That's impressive speedup. I just installed it and holy moly it really is fast. All those extra cores can finally get busy. ;)

b3sum -l 256 big-2.6Gfile

  real 0m0.384s
  user 0m2.302s
  sys  0m0.175s

b2sum -l 256 big-2.6Gfile

  rear  0m3.616s
  user  0m3.360s
  sys   0m0.256s
(Intel® Core™ i7-8550U CPU @ 1.80GHz × 8 )

EDIT: ah, the catch. blake3 targets 128 bit security. It competes with SipHash for speed and security

EDIT2 scratch the previous edit.


> ah, the catch. blake3 targets 128 bit security. It competes with SipHash for speed and security.

No no, BLAKE3 is a general-purpose cryptographic hash just like BLAKE2, SHA-2, and SHA-3. The confusion here is that a hash function's security level is half of its output size, because of the birthday problem. BLAKE3, like BLAKE2s and SHA-256, has a 256-bit output and a 128-bit security level. (BLAKE3 also supports extendable output, but that doesn't affect the security level.)

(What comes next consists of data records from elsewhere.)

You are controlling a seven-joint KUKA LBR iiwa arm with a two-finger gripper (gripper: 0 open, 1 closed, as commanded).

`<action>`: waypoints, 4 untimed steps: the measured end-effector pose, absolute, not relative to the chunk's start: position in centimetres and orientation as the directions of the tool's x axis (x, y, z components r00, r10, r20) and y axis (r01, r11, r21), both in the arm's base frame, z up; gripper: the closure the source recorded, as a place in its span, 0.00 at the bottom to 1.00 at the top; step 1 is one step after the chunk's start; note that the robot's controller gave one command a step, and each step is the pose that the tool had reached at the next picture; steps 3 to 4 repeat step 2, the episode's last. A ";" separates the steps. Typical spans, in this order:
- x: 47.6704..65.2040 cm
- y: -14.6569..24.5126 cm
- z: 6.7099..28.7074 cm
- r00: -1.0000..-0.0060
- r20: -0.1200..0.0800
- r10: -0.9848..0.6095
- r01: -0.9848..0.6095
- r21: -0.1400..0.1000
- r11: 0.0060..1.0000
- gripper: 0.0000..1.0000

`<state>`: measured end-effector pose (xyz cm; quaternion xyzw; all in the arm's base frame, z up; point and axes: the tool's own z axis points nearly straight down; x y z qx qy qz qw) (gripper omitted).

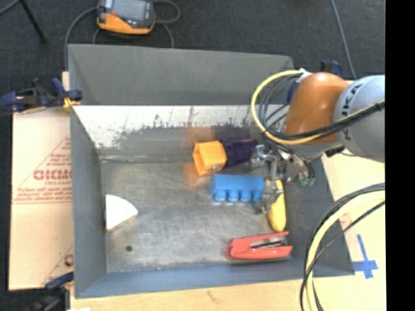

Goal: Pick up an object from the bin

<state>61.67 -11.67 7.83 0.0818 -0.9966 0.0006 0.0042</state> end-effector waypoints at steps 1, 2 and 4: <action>62.2 -12.1 7.5 -0.988 -0.012 -0.157 -0.157 -0.004 0.988 1.00; 62.2 -12.1 7.5 -0.988 -0.012 -0.157 -0.157 -0.004 0.988 1.00; 62.2 -12.1 7.5 -0.988 -0.012 -0.157 -0.157 -0.004 0.988 1.00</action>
Offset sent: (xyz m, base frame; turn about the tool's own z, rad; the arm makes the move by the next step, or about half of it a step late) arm 0.0000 0.0000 0.0000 0.0000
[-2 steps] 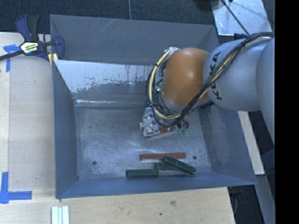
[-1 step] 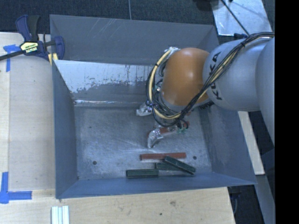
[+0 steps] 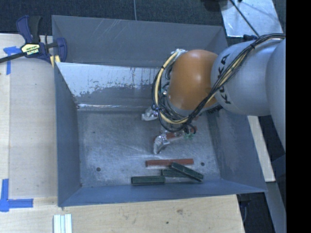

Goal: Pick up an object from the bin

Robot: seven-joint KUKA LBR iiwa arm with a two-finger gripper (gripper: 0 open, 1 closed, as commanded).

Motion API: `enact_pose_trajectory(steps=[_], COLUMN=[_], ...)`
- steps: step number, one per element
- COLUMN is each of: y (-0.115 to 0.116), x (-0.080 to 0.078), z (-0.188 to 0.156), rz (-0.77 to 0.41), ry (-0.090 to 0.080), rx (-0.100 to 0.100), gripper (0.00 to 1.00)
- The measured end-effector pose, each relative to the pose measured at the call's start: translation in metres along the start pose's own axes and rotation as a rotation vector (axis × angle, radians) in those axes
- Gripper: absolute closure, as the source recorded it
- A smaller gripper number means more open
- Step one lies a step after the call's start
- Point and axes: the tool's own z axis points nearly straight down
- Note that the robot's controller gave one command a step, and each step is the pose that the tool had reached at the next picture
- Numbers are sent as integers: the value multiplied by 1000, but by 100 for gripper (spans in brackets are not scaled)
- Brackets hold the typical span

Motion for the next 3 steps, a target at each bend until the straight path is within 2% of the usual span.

> holy moly it really is fast

Thank you :)


>security level is half of its output size

A hash can have different security levels against different attacks. BLAKE3 appears to have 128 bits of security against all attacks.

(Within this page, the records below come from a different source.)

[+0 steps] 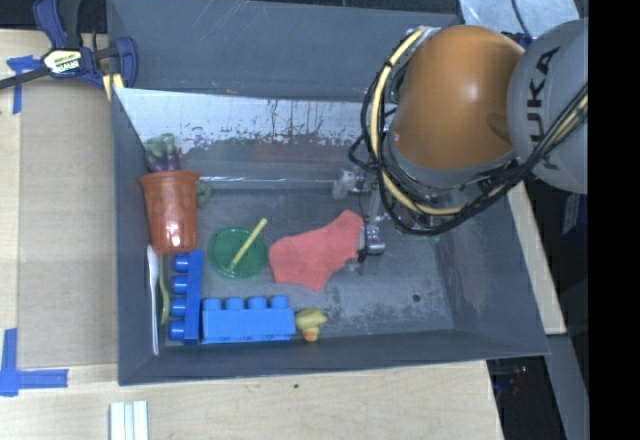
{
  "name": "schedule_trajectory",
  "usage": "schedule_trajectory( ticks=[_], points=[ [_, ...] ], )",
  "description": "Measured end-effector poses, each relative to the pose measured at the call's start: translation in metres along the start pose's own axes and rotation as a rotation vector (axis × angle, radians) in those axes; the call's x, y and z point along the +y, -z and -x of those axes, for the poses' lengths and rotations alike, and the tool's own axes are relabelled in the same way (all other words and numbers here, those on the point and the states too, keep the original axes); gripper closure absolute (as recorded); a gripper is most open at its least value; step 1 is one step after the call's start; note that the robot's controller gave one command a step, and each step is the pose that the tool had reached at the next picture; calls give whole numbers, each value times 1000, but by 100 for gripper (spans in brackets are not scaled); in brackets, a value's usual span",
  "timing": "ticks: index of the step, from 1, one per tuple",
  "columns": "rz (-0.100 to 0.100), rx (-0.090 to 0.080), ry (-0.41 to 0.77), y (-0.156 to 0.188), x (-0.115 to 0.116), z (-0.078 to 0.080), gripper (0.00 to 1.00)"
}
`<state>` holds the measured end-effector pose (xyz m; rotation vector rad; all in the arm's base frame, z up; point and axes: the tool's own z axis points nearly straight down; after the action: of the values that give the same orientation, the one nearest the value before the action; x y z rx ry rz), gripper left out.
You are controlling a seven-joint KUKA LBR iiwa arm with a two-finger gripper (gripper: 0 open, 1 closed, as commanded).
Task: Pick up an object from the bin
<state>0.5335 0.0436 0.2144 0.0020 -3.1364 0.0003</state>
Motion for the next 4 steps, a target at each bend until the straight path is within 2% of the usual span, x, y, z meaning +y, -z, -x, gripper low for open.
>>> schedule_trajectory(
  ticks=[1, 2, 3, 4],
  points=[
    [1, -9, -1, 5, 0, 1, 0],
    [1, -14, 22, -52, 5, -13, 0],
    [1, -22, 55, -121, -19, -32, 0],
    [1, -22, 81, -137, 12, 0, 0]
  ],
)
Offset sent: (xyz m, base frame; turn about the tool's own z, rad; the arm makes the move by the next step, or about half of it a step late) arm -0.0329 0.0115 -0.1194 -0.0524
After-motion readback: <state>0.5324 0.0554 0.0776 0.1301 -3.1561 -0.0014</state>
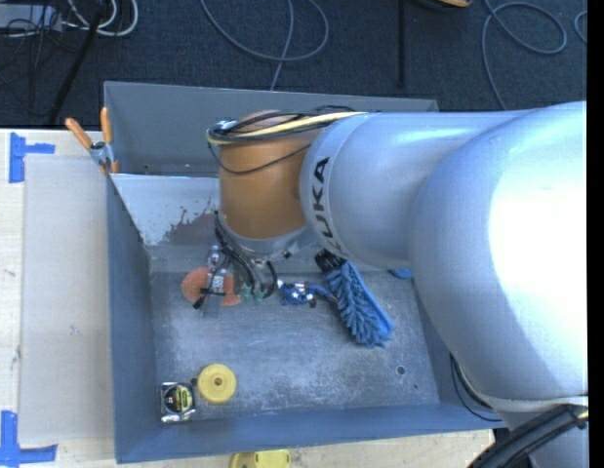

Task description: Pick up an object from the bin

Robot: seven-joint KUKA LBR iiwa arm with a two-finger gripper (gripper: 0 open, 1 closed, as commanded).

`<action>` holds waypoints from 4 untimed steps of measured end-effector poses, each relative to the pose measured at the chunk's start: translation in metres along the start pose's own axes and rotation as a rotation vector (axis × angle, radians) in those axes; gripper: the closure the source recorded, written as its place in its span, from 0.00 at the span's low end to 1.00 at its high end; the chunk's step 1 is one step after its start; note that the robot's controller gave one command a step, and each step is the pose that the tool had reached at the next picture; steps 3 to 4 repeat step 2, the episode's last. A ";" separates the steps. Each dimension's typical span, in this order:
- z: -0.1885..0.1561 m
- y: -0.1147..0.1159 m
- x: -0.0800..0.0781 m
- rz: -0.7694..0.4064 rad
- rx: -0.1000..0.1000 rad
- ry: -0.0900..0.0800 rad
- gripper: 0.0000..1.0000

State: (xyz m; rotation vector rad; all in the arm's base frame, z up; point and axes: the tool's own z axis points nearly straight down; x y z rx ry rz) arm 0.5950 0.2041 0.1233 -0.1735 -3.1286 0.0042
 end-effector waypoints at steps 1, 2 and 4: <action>-0.018 0.005 -0.009 0.004 -0.009 -0.020 1.00; -0.203 -0.034 0.022 -0.004 -0.003 -0.006 1.00; -0.203 -0.034 0.022 -0.004 -0.003 -0.006 1.00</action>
Offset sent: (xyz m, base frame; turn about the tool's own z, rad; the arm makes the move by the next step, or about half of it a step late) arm -0.0293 -0.0376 0.2317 -0.0064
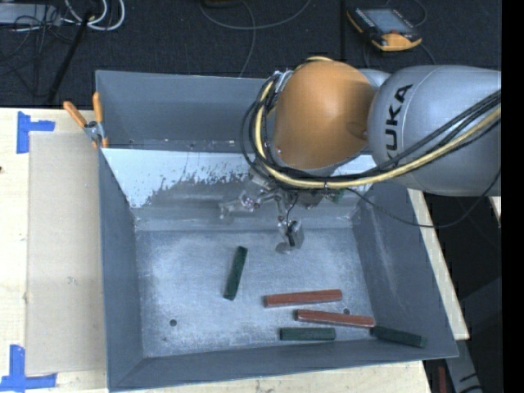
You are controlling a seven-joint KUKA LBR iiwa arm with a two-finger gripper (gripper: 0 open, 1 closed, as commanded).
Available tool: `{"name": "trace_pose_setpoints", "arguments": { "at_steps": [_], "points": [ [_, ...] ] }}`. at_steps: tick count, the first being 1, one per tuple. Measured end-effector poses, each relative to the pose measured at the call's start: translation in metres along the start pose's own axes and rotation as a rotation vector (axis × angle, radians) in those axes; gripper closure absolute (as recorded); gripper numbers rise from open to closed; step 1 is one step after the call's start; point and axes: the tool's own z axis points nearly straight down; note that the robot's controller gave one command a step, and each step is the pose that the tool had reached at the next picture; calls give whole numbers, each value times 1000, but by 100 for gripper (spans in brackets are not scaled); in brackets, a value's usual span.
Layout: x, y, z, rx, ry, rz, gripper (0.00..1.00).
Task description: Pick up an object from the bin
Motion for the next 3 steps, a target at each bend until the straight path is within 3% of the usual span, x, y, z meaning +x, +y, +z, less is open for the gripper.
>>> {"name": "trace_pose_setpoints", "arguments": {
  "at_steps": [1, 2, 3],
  "points": [
    [24, 60, 104, -4, 6, -300, 0],
    [24, 58, 103, -1, 2, -295, 100],
    [28, 51, -32, 7, -2, -306, 100]
  ]
}}
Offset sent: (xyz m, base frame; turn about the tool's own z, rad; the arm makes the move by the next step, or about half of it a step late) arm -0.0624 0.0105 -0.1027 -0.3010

SHA3-256 was originally designed to have 128 bits of collision security and 256 bits of preimage security. NIST then made a change to it giving it 128 bits of security against all attacks. A lot of people got mad. Then NIST caved and changed it back to 128 bits of collision security and 256 bits of preimage security.

It looks like BLAKE3 agrees with how NIST wanted SHA3 to be. I wonder if people will be mad at BLAKE3.

https://en.wikipedia.org/wiki/SHA-3#Capacity_change_controve...

For a more fair performance comparison against SHA3, you should compare against SHAKE128(256). That is, the version with 128 bits of security all around and a 256 bit output (how NIST wanted it). Although maybe it's pointless, because according to Wikipedia SHAKE128(256) is only 8% faster than SHA3-256 for large inputs.


> BLAKE3 appears to have 128 bits of security against all attacks.

That's not accurate. The best pseudo-preimage attack on BLAKE2s has complexity 2^{253.8} against 6.75 rounds (section 3.2 of https://eprint.iacr.org/2019/1492.pdf ). The best full-preimage attack on BLAKE2s is against 2.75 rounds. BLAKE3's round function is identical to BLAKE2s (although used in a different mode). Currently there isn't any known classical preimage attack on BLAKE3 better than these ones against reduced BLAKE2s. This should be interpreted with caution since the design has only just been published.

[Disclosure of interest: I know Zooko and work for Electric Coin Company. This is only based on a cursory review of the paper, though; I had not seen it prior to publication.]

-- Daira Hopwood


>Although maybe it's pointless, because according to Wikipedia SHAKE128(256) is only 8% faster than SHA3-256 for large inputs.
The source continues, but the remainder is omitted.